Bien sûr, ces pensées ne firent que passer dans l'esprit de Li Enhui. Lorsqu'elle vit Du Cheng et Gu Sixin s'approcher, elle alla aussitôt les saluer.

« Du Cheng, il doit s'agir de ta petite amie, mademoiselle Gu Sixin, n'est-ce pas ? »

Alors qu'elle s'approchait, Li Enhui regarda Gu Sixin de haut en bas en souriant et en interrogeant Du Cheng.

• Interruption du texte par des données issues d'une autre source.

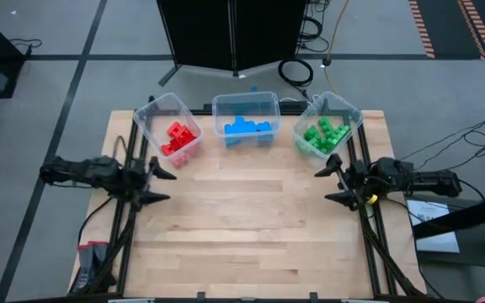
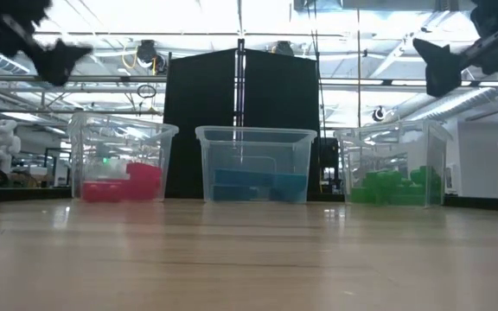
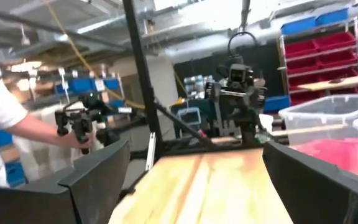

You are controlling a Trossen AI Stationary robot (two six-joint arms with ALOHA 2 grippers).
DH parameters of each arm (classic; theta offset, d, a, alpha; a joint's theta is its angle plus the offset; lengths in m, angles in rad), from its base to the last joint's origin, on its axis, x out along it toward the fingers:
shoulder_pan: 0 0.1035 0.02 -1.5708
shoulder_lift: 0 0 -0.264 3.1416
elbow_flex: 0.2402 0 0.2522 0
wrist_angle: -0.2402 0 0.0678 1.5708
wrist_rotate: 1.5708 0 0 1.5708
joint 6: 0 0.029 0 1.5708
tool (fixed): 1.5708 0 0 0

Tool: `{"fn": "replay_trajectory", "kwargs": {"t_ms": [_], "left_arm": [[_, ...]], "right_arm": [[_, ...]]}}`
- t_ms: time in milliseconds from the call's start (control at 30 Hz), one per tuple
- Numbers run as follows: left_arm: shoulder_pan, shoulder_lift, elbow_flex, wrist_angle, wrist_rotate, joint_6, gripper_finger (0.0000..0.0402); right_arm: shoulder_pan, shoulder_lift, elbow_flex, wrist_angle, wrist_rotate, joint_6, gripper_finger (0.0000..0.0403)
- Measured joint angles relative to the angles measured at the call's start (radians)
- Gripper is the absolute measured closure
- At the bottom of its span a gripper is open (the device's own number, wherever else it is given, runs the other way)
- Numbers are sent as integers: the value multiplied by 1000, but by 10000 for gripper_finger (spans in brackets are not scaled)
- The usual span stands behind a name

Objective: Sort blocks
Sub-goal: Return to Home Position

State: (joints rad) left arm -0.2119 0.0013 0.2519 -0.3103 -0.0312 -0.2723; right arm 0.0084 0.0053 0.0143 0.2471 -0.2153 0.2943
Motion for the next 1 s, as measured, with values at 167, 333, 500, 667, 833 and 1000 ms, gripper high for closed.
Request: {"fn": "replay_trajectory", "kwargs": {"t_ms": [167, 333, 500, 667, 833, 1000], "left_arm": [[0, -1, -183, 195, -37, -31, 65], [1, 21, -245, 342, -57, 58, 66], [2, 26, -245, 342, -74, 98, 66], [2, 46, -245, 344, -100, 102, 66], [2, 73, -245, 344, -105, 98, 65], [2, 93, -246, 344, -115, 70, 66]], "right_arm": [[38, 1, 0, -77, 4, -29, 37], [57, 1, 0, -145, 10, -43, 37], [83, 5, 0, -198, 18, -33, 37], [111, 8, 0, -211, 100, -76, 37], [120, 12, 0, -219, 141, -100, 37], [121, 25, 0, -220, 141, -92, 37]]}}
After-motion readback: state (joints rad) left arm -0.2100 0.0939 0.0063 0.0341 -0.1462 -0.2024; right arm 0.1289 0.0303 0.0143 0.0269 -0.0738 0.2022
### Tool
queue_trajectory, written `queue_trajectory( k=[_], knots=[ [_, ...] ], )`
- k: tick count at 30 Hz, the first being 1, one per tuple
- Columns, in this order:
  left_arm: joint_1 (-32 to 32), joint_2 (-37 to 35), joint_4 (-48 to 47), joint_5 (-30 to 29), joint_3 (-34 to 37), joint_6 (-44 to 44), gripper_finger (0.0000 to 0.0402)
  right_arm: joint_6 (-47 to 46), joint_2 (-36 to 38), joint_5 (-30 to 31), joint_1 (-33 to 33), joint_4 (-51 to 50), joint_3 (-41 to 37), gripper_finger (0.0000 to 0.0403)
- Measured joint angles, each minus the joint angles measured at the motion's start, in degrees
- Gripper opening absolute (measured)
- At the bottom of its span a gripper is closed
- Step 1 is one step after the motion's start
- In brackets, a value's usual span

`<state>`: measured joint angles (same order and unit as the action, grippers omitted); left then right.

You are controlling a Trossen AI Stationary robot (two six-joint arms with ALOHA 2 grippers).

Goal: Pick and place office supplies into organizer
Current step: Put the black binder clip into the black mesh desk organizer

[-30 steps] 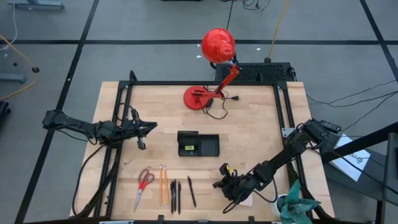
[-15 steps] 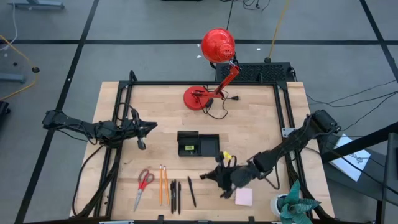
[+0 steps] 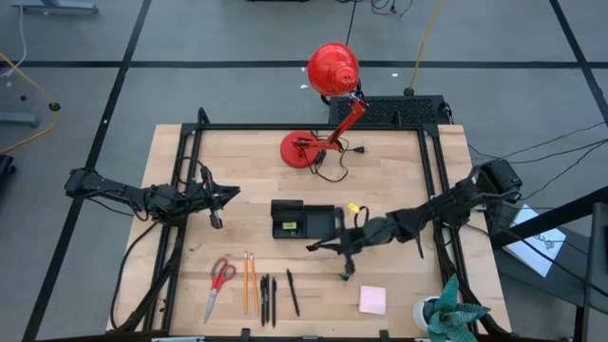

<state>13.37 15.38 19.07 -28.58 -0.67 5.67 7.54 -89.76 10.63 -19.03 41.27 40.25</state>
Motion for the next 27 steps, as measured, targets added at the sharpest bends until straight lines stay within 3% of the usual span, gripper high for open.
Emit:
queue_trajectory(
  k=[6, 11, 15, 20, 27],
  knots=[
    [0.0, 0.0, 0.0, 0.0, 0.0, 0.9, 0.0042, -4.1, 0.0, -0.4, 0.7, 8.8, -7.2, 0.0000],
    [0.0, 0.0, 0.0, 0.0, 0.0, 1.2, 0.0042, -5.4, -0.1, 0.0, 1.4, 9.5, -8.3, 0.0000],
    [0.0, 0.0, 0.2, 0.0, 0.0, 1.2, 0.0042, -5.3, -2.9, 2.8, 2.2, 8.9, -4.6, 0.0000],
    [0.0, 0.0, 0.5, 0.0, 0.0, 1.3, 0.0042, -4.8, -10.7, 4.0, 2.7, 1.0, 5.1, 0.0000],
    [0.0, 0.0, 0.2, 0.0, 0.0, 1.3, 0.0042, -0.1, -18.4, 14.8, 2.4, -8.6, 16.5, 0.0000]
  ],
)
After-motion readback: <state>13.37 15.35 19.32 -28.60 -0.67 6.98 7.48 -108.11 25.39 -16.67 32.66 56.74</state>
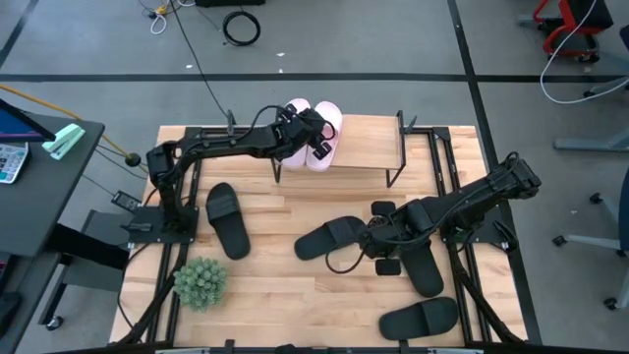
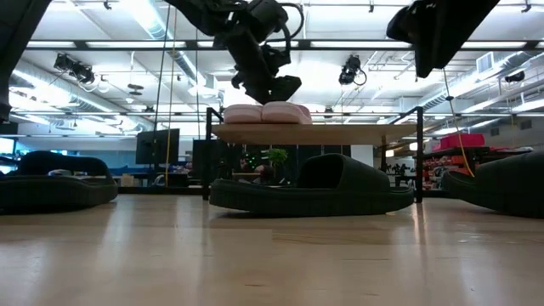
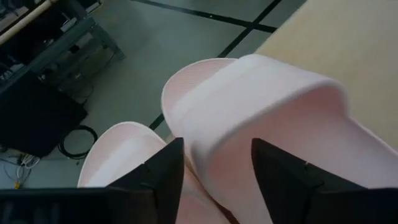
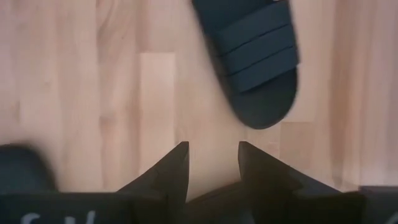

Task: Pick and place slides into the shelf
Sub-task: Put the pink slides on the shelf

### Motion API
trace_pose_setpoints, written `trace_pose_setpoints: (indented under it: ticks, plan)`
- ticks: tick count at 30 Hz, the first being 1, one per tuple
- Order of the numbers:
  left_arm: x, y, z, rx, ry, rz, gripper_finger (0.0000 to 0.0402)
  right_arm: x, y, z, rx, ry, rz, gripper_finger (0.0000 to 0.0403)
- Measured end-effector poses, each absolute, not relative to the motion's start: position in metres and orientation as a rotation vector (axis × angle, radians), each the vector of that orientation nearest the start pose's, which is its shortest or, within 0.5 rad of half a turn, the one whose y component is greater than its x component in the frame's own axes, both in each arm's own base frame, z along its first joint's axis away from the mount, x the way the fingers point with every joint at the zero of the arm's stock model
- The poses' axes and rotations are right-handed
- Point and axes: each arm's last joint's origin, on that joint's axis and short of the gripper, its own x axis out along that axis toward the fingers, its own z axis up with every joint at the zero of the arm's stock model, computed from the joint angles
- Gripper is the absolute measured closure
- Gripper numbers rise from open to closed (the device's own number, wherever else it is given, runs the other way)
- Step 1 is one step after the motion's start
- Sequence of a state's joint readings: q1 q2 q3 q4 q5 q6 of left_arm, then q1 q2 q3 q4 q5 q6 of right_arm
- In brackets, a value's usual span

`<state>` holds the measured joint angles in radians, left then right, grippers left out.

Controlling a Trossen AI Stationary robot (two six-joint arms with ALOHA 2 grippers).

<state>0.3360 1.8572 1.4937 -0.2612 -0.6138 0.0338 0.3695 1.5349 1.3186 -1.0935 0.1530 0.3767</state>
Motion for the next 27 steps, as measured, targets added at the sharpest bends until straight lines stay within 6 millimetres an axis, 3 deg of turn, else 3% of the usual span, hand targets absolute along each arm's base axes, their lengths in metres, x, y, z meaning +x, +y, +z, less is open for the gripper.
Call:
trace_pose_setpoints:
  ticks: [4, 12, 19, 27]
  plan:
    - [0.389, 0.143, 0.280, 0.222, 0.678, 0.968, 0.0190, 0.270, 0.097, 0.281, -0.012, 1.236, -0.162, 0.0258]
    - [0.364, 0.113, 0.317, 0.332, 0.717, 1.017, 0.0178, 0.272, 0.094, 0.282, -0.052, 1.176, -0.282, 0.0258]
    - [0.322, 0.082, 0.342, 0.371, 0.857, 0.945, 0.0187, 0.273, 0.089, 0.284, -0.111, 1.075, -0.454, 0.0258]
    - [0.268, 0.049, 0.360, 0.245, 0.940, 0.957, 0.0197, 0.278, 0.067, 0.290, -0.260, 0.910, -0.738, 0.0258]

Elle avait déjà rencontré Gu Sixin, mais lors de leur première rencontre, Gu Sixin n'était qu'une jeune fille naïve. À présent, Gu Sixin lui inspirait une tout autre impression. Son tempérament, son comportement et ses actions avaient radicalement changé.

Son tempérament, d'abord innocent, s'était peu à peu mué en une sérénité quasi-sainte. Son sourire et ses paroles, jadis légèrement naïfs, exhalaient désormais l'aura d'une superstar. Même Lee Eun-hye éprouvait une profonde admiration pour son élégance naturelle.

Bien qu'elle ait rencontré de nombreuses superstars, aucune ne lui avait jamais procuré ce sentiment.

« Sœur Li, vous pouvez m'appeler Sixin. Nous nous sommes déjà rencontrées. » Gu Sixin se présenta gentiment à Li Enhui sans attendre la réponse de Du Cheng lorsqu'elle vit que Li Enhui posait des questions à son sujet.

« Sixin, tu as tellement changé en quelques mois seulement ! Tu es devenu une grande star. »

Cette appellation de « Sœur Li » les a sans aucun doute beaucoup rapprochés, et le sourire de Li Enhui s'est accentué.

« Sœur Li, vous vous moquez de moi… » Gu Sixin rougit légèrement aux paroles de Li Enhui, son expression timide mais pleine de douceur enfantine.

Pendant que Li Enhui et Gu Sixin discutaient, le regard de Du Cheng se porta soudain sur un coin du hall principal. Il y aperçut un homme d'âge mûr vêtu de noir qui les observait. Voyant le regard de Du Cheng, l'homme détourna rapidement les yeux.

Cet homme en noir était l'un des deux gardes du corps du jeune Français rencontré précédemment.

À cette vue, une froide intention meurtrière traversa le regard de Du Cheng, mais elle disparut aussitôt, car Li Enhui avait déjà tourné son regard vers lui.